ACTIVITY:
Look below for the line that has "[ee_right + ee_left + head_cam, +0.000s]". Set down the lines from there through the line that has "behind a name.", exactly as written.

THE RECORDS:
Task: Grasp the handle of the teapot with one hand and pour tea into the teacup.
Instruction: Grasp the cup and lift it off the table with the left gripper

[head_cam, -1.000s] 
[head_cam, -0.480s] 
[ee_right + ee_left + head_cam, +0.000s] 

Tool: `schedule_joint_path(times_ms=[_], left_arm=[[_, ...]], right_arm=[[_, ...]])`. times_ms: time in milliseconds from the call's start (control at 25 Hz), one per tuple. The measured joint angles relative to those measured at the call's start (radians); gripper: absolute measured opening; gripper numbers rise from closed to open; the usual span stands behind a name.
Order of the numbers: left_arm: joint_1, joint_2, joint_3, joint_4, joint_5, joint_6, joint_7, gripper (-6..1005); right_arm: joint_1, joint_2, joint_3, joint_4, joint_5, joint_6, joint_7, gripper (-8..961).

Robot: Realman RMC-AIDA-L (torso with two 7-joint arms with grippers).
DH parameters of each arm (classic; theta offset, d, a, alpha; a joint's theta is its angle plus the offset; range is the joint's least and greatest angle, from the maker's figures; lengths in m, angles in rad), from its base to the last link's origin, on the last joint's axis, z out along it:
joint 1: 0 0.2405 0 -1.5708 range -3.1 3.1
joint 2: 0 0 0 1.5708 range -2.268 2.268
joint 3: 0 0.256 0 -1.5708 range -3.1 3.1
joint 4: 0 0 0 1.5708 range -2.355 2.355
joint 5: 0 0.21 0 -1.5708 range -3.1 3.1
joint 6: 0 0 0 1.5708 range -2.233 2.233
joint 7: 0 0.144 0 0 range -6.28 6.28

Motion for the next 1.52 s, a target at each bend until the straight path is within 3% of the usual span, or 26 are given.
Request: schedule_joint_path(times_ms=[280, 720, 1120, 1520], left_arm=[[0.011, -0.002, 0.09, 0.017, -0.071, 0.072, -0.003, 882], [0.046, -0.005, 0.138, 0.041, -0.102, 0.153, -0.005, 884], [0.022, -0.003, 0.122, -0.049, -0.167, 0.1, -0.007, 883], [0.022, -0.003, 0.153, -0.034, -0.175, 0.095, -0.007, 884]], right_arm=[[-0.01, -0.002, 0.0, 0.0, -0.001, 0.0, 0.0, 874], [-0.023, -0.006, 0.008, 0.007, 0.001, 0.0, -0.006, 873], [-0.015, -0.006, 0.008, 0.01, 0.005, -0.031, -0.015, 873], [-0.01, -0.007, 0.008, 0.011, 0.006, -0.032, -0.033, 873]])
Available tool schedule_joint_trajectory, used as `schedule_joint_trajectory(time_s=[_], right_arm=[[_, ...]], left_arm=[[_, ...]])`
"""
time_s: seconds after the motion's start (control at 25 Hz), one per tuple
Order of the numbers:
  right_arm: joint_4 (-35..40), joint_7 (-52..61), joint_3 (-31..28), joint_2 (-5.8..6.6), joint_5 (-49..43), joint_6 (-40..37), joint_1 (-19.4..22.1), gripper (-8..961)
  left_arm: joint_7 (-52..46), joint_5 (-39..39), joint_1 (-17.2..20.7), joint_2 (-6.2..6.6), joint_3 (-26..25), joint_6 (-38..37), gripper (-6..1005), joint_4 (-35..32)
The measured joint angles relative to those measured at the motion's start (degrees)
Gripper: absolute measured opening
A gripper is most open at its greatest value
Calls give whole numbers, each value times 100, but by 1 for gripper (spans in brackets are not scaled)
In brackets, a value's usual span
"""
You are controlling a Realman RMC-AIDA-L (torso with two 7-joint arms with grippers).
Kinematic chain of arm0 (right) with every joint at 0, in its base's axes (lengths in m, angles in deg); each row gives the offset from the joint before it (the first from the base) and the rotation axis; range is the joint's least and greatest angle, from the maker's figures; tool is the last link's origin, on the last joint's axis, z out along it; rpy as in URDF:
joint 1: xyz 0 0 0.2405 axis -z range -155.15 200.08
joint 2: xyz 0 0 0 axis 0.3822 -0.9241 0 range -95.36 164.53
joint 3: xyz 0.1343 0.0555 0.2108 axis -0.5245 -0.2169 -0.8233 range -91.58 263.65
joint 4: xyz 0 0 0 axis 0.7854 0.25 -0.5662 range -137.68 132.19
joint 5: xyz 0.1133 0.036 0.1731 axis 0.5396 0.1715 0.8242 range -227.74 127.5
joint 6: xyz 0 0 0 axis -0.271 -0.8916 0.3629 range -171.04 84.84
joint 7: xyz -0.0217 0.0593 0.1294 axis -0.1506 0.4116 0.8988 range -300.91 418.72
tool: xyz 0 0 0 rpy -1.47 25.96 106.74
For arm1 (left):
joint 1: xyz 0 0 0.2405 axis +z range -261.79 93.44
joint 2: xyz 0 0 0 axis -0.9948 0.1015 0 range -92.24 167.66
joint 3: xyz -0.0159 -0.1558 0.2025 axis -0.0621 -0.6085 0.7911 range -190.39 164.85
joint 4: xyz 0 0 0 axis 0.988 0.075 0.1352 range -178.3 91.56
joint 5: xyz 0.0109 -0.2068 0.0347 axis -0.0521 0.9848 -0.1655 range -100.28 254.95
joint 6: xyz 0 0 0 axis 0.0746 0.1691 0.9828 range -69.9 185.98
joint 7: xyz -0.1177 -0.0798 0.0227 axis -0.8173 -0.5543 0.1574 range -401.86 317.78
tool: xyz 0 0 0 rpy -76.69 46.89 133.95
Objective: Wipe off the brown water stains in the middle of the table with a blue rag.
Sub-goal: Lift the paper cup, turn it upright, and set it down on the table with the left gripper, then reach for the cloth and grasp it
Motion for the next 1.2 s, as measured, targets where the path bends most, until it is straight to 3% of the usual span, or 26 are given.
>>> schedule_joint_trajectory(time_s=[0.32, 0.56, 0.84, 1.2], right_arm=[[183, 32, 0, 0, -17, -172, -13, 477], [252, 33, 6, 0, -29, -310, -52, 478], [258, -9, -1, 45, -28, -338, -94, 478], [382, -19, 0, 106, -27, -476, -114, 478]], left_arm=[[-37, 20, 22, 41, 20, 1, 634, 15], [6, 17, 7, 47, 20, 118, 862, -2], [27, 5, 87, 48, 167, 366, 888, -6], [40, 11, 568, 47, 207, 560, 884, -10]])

FINISHED TASK:
[ee_right + ee_left + head_cam, +0.000s] 

Tool: `schedule_joint_path(times_ms=[_], left_arm=[[_, ...]], right_arm=[[_, ...]])`. times_ms: time in milliseconds from the call's start (control at 25 Hz), one per tuple. The measured joint angles relative to those measured at the call's start (radians); gripper: absolute measured opening; gripper numbers rise from closed to open; the usual span stands behind a name.

This concludes the response.